▸ What is required: Output only how many lines below contain "frame".

(Data under study begins)

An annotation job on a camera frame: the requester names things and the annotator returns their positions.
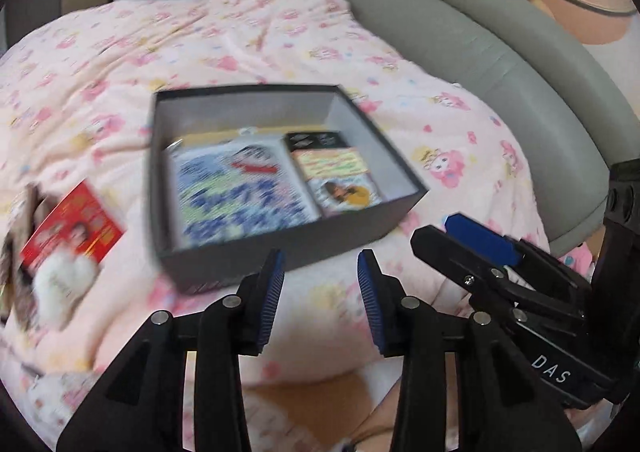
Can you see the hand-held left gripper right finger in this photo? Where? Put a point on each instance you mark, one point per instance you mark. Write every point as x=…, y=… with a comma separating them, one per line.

(Data under study ends)
(Data under study begins)

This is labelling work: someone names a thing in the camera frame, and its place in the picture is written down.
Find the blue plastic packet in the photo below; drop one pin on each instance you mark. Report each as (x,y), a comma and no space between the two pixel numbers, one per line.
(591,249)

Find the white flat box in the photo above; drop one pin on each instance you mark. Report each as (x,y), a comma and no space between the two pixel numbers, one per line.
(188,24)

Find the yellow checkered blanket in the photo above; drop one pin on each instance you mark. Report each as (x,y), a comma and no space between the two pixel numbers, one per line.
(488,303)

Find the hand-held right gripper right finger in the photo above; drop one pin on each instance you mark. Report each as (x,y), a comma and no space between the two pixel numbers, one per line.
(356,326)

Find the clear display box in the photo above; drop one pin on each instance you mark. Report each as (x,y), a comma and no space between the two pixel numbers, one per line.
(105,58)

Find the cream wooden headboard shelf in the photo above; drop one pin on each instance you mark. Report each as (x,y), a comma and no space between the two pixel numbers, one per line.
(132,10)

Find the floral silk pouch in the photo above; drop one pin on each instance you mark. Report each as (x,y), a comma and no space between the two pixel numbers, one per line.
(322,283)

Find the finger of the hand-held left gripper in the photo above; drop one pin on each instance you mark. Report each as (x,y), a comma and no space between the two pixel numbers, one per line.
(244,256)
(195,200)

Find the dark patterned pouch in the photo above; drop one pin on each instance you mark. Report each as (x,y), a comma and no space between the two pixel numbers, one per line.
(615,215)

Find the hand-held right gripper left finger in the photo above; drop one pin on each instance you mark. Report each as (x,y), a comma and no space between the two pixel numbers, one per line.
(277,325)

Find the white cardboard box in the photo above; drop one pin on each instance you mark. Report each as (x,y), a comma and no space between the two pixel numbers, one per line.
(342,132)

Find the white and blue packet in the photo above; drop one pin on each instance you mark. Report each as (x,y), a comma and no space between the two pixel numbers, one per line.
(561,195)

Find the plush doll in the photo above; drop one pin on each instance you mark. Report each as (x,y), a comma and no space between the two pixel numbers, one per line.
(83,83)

(Data under study ends)
(Data under study begins)

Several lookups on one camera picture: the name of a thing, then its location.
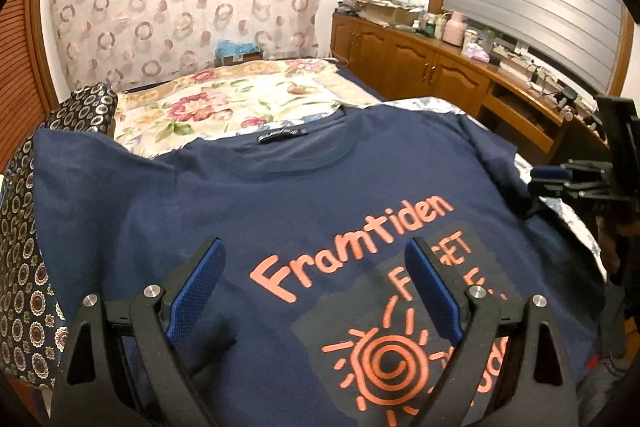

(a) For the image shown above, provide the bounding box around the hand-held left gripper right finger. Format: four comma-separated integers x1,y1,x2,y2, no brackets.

(Data under study ends)

▸ Final answer: 2